For Beginners: AdaLoRA is like smart LoRA that learns which parts of the adaptation matter most.

Think of standard LoRA as giving every layer the same budget (rank=8 everywhere). AdaLoRA is smarter:

  • Some layers get more budget (rank=16) because they're important for the task
  • Other layers get less budget (rank=2) because small changes are enough
  • The model learns this automatically during training

How it works:

  1. Start with a large rank (e.g., maxRank=32)
  2. During training, track how important each component is
  3. Prune components with low importance scores
  4. Focus parameters on what actually helps

Benefits:

  • More parameter-efficient than fixed-rank LoRA
  • Better performance with same parameter budget
  • Automatically finds optimal rank per layer

Reference: "Adaptive Budget Allocation for Parameter-Efficient Fine-Tuning" (ICLR 2023) https://arxiv.org/abs/2303.10512

Constructors

AdaLoRAAdapter(ILayer<T>, int, double, bool, double, int, int, double)

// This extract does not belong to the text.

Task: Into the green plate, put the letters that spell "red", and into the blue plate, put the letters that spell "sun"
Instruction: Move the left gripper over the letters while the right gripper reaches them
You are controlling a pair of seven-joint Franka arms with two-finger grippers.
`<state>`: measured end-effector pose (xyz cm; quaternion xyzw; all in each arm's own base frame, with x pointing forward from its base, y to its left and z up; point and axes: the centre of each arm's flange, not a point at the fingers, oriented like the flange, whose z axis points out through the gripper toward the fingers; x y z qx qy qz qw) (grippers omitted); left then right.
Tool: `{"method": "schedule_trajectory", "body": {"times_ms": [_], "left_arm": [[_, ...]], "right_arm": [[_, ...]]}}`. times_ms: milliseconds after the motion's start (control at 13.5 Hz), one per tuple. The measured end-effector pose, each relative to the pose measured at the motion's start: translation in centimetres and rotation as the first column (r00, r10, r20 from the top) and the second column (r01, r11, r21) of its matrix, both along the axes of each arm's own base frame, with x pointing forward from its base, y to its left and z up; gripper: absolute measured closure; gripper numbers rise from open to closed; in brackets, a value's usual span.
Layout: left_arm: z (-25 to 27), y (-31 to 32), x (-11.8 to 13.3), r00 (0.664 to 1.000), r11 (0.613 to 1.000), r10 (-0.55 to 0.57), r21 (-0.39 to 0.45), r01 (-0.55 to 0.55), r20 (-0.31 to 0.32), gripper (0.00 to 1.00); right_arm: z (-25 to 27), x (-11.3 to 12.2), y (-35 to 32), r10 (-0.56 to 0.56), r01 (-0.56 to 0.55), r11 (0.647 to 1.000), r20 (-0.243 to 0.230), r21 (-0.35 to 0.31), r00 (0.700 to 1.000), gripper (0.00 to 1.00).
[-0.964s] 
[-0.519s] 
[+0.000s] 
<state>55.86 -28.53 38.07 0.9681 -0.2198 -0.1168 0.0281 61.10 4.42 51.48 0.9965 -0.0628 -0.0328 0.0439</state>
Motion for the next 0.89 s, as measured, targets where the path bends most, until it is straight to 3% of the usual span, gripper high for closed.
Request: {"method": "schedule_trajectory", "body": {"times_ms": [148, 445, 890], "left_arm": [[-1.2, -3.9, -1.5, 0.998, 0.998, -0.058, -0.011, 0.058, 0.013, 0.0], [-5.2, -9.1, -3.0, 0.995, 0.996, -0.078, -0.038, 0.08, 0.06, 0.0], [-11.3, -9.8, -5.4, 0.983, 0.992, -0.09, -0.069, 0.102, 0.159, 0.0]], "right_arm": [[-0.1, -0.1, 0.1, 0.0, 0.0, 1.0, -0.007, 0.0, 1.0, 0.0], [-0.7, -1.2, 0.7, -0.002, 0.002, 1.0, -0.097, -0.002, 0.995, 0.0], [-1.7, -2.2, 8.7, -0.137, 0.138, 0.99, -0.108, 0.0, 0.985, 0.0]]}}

Initializes a new AdaLoRA adapter with adaptive rank allocation.

public AdaLoRAAdapter(ILayer<T> baseLayer, int maxRank, double alpha = -1, bool freezeBaseLayer = true, double rankPruningThreshold = 0.05, int minRank = 1, int pruningInterval = 100, double importanceScoreEMA = 0.95)

Parameters

baseLayer ILayer<T>

The layer to adapt with AdaLoRA.

maxRank int

The maximum rank for the LoRA decomposition.

alpha double

The LoRA scaling factor (defaults to maxRank if negative).

freezeBaseLayer bool

Whether to freeze the base layer's parameters during training.

rankPruningThreshold double

Threshold for pruning based on importance scores (default: 0.05).

minRank int

Minimum rank to maintain after pruning (default: 1).

pruningInterval int

Number of steps between pruning operations (default: 100).

importanceScoreEMA double

EMA factor for importance score updates (default: 0.95).

Remarks

For Beginners: This creates an AdaLoRA adapter with smart rank allocation.

Parameters:

  • baseLayer: The layer you want to adapt (typically Dense or FullyConnected)
  • maxRank: Start with this many components (will prune down during training)
  • alpha: How strong the adaptation is
  • freezeBaseLayer: Lock the original weights (usually true for efficiency)
  • rankPruningThreshold: How unimportant a component must be to get pruned (0.05 = bottom 5%)
  • minRank: Never prune below this rank (safety net)
  • pruningInterval: How often to check for pruning (in training steps)
  • importanceScoreEMA: How smooth importance tracking is (higher = more stable)

The adapter will automatically adjust its rank during training to focus parameters on the most important components.

Exceptions

ArgumentNullException

Thrown when baseLayer is null.

ArgumentException

Thrown when rank parameters are invalid.

Properties

CurrentRank

Gets the current active rank after pruning.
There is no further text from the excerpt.